ASSIGNED TASK:
Reproduce each line below with no alterations.

PROVIDED MATERIAL:
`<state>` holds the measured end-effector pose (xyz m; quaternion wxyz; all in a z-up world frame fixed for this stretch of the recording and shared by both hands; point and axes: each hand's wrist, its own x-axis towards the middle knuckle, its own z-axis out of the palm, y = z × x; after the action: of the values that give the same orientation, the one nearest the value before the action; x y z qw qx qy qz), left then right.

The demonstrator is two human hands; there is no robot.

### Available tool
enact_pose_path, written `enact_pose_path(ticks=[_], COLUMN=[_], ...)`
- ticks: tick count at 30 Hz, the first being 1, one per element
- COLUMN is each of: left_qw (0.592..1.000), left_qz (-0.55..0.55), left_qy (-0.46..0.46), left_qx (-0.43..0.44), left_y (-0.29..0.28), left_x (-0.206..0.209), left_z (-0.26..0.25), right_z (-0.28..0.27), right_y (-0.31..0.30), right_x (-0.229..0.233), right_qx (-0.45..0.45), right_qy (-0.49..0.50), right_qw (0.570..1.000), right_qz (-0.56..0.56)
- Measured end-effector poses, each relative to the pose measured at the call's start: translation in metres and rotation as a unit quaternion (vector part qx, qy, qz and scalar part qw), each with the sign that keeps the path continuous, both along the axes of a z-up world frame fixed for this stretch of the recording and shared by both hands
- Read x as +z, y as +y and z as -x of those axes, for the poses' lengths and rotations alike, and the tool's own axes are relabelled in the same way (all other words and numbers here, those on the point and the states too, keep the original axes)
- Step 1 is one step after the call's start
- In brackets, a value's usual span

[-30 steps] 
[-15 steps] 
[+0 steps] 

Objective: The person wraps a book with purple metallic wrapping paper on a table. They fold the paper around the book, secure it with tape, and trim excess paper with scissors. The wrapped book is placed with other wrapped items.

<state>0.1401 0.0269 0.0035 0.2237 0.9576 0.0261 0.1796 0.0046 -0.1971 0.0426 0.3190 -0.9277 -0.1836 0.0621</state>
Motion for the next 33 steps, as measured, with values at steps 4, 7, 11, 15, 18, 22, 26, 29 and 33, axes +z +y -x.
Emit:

ANSWER SPACE:
`<state>` holds the measured end-effector pose (xyz m; quaternion wxyz; all in a z-up world frame fixed for this stretch of the recording and shared by both hands; point and axes: each hand's wrist, its own x-axis towards the middle knuckle, its own z-axis out of the palm, y = z × x; after the action: of the values that give the same orientation, the one nearest the value before the action; x y z qw qx qy qz), left then right.

The demonstrator is two human hands; there is no robot.

### Available tool
enact_pose_path, written `enact_pose_path(ticks=[_], COLUMN=[_], ...)`
- ticks: tick count at 30 Hz, the first being 1, one per element
- COLUMN is each of: left_qw (0.592..1.000), left_qz (-0.55..0.55), left_qy (-0.46..0.46), left_qx (-0.43..0.44), left_y (-0.29..0.28), left_x (-0.206..0.209), left_z (-0.26..0.25), right_z (-0.28..0.27), right_y (-0.31..0.30), right_x (-0.229..0.233), right_qx (-0.45..0.45), right_qy (-0.49..0.50), right_qw (0.570..1.000), right_qz (-0.56..0.56)
- Measured end-effector poses, each relative to the pose measured at the call's start: translation in metres and rotation as a unit quaternion (vector part qx, qy, qz and scalar part qw), each with the sign that keeps the path continuous, both along the axes of a z-up world frame fixed for this stretch of the recording and shared by both hands
- Read x as +z, y as +y and z as -x of those axes, for the poses' lengths and rotations alike, and the tool's own axes are relabelled in the same way (all other words and numbers here, those on the point and the states too, keep the original axes)
- Step 1 is one step after the call's start
- In brackets, a value's usual span

[-30 steps] 
[-15 steps] 
[+0 steps] 

Objective: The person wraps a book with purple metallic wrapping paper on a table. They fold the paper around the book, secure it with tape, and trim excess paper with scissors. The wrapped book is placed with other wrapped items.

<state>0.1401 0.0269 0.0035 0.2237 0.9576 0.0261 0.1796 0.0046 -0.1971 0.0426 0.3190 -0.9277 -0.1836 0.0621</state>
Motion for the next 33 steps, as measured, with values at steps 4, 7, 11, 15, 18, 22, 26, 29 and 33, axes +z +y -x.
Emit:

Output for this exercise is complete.